麻豆淫院

Prof. Fang-Jen S. Lee's team at National Taiwan University has discovered that an intermediate cellular metabolism molecule, glycerol, regulates the localization and function of the Golgi protein Imh1, thus revealing a previously unappreciated connection between cellular metabolism and vesicular transport.

The organelles within cells, composed of biological membranes, rely on vesicle transport to achieve nutrient exchange, signal transmission, recycling of cellular materials, and waste processing, akin to the importance of the circulatory system in the human body. To date, nearly a hundred genetic, autoimmune diseases, and cancers have been closely linked to disruptions in vesicle transport mechanisms.

Recently, the research team led by Prof. Lee discovered that glycerol within cells can regulate the localization and function of the Golgi structural protein Imh1, further revealing the molecular regulatory mechanisms between cellular metabolism and vesicle transport pathways. This research has been in Nature Structural & Molecular Biology.

The Golgi apparatus is a crucial organelle in eukaryotic cells responsible for protein modification and vesicle transport, known as the "transport center" within cells. Its normal functioning is vital for the accurate delivery of proteins to specific organelles. If its transport function is abnormal, it may lead to neurological degradation, developmental disorders, autoimmune diseases, and cancer.

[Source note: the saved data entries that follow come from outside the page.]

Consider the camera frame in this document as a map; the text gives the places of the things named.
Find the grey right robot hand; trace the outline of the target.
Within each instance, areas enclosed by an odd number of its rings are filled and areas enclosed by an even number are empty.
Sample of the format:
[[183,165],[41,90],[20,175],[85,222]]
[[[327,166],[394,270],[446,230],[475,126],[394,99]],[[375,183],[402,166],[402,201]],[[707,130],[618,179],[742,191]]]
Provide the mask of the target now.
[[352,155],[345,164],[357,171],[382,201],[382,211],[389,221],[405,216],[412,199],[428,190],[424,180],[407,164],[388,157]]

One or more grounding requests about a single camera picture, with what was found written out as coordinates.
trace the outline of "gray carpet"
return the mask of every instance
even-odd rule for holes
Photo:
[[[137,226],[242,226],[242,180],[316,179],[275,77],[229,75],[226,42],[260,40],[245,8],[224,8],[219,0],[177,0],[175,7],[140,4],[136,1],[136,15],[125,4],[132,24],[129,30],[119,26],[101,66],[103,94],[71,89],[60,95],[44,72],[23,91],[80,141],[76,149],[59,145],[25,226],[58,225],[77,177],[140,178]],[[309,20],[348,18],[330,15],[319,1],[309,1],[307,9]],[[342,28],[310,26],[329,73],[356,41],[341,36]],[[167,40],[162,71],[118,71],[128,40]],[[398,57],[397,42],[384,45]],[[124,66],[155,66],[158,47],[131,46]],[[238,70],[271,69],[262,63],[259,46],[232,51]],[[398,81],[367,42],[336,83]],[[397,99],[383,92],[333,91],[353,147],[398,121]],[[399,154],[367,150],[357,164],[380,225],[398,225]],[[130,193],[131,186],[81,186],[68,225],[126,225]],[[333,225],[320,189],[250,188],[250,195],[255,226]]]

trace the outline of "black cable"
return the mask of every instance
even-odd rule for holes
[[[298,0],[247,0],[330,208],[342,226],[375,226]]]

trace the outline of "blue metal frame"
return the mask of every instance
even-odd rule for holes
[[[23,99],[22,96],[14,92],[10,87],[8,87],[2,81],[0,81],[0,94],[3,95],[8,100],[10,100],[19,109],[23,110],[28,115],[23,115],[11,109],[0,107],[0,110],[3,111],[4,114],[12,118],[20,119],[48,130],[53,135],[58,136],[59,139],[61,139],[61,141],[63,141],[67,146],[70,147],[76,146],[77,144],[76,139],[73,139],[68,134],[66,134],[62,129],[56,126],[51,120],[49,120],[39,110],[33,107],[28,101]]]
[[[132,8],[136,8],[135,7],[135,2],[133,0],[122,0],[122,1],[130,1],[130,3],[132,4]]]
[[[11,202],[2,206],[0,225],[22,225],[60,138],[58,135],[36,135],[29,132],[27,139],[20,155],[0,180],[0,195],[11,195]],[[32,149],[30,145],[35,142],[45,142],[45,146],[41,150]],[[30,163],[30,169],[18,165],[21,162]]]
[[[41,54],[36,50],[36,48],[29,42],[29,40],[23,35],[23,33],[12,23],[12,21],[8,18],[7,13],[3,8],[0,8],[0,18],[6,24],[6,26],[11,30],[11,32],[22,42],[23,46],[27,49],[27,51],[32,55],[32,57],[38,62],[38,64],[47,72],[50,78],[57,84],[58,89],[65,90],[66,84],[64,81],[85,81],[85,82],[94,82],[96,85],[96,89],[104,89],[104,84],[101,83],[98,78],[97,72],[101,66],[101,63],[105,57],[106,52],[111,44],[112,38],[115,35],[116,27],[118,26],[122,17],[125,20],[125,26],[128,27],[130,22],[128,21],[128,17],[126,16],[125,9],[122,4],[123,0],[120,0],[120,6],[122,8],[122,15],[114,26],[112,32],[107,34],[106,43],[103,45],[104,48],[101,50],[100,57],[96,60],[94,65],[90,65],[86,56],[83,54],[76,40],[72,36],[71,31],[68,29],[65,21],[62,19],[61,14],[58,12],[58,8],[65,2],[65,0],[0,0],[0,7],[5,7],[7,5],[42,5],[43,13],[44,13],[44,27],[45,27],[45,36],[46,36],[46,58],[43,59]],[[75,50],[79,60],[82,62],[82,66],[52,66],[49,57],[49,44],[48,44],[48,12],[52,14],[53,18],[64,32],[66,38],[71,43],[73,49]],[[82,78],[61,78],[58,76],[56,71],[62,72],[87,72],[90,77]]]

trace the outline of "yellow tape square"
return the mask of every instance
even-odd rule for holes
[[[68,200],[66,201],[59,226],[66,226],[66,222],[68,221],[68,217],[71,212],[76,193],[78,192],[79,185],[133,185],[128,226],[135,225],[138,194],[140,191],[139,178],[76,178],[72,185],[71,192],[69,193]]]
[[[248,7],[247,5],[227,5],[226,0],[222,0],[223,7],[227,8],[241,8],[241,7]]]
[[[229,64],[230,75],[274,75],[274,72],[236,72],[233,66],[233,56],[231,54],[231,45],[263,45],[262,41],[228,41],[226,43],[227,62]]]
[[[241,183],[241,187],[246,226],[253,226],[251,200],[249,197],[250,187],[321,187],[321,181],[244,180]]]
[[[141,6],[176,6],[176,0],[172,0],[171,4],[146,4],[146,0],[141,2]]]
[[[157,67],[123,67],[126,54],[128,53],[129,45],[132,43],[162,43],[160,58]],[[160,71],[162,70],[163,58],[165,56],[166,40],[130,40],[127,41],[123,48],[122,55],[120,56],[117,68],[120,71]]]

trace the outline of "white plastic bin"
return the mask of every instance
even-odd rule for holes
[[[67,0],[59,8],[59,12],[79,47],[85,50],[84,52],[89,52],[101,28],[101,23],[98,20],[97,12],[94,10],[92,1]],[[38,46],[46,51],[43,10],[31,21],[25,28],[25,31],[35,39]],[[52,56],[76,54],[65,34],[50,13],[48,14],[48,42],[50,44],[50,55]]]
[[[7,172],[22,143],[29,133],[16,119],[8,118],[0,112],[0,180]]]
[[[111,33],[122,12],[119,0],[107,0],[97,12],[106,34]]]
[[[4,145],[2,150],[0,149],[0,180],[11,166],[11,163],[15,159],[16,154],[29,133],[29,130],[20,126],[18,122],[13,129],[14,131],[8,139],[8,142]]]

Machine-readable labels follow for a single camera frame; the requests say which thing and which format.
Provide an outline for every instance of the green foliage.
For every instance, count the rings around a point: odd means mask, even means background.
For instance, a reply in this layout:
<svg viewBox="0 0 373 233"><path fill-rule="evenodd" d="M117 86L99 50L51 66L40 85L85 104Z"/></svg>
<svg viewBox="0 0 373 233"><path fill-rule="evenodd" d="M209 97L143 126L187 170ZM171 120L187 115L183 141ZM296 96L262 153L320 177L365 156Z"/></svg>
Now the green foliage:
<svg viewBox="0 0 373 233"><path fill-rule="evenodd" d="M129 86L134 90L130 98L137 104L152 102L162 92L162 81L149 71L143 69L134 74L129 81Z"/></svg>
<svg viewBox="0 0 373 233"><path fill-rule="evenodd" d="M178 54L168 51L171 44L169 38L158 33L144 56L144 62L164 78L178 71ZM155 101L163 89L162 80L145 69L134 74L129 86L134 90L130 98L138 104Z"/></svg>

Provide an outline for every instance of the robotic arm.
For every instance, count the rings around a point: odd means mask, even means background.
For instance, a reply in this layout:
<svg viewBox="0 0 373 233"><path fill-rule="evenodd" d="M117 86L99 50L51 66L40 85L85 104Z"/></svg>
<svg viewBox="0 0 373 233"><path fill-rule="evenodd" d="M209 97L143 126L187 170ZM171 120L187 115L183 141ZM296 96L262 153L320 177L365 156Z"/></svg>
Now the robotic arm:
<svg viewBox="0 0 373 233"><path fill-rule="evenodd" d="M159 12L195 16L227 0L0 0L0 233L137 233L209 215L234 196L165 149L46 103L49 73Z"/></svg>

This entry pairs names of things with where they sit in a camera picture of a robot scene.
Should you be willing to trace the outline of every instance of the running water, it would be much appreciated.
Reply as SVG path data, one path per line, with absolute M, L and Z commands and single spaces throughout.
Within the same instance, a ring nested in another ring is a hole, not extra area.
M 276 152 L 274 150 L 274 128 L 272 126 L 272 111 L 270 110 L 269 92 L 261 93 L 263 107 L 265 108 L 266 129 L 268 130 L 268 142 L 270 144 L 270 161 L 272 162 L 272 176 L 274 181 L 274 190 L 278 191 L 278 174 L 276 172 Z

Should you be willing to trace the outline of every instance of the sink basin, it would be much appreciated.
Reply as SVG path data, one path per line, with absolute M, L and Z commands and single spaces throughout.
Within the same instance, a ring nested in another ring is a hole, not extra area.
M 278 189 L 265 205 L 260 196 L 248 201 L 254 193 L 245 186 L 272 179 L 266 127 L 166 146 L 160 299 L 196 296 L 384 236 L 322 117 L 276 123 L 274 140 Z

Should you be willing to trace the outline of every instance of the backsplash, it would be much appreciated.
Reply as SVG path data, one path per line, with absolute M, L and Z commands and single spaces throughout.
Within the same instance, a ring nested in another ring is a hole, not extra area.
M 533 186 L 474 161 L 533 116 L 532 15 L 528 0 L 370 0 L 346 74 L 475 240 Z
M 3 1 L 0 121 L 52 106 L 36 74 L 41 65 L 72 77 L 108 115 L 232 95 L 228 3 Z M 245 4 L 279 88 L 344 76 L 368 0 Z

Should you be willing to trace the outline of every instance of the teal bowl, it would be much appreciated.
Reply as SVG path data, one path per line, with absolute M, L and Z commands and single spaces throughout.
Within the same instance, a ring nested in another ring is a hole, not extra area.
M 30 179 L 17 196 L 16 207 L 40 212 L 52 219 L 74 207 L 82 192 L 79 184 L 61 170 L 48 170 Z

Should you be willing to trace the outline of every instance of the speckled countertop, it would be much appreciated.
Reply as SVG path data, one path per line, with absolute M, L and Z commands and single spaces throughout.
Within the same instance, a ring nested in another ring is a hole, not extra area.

Professor Lee's team has long been dedicated to exploring the molecular regulatory mechanisms of Golgi vesicle transport. Previous studies have indicated that the Golgi protein Imh1 is involved in maintaining the structural integrity and transport function of the Golgi apparatus, although the detailed regulatory mechanisms were unclear.

The researchers first discovered that when cells encounter hypotonic shock and intracellular glycerol levels decrease, the localization of Imh1 and the integrity of the Golgi apparatus are disrupted. Furthermore, the study confirmed that metabolic abnormalities and reduced glycerol levels prevent Imh1 from correctly localizing to the Golgi apparatus, leading to transport dysfunction.

To delve into the molecular basis of this phenomenon, Professor Lee's research team collaborated with Professor Yu Chia-Jung's proteomics team from Chang Gung University. They employed advanced isotope-labeled cross-linkers with cross-linking mass spectrometry (XL-MS) to conduct quantitative analysis of lysine cross-linking site alterations, proving glycerol's regulatory effect on the Imh1 protein configuration.

This regulatory mechanism is observed not only in yeast but also extends to mammalian cells, indicating its evolutionary conservation and importance.

Since glycerol is an important intermediary metabolite within cellular metabolism, this study reveals previously overlooked connections between intracellular metabolism and vesicle transport. It further emphasizes the critical role of metabolic pathways in maintaining intracellular transport functionality.

"Intracellular glycerol levels might be associated with various vesicle transport diseases, making the exploration of its mechanisms potentially valuable for discovering new therapeutic strategies with clinical applications," said Prof. Lee.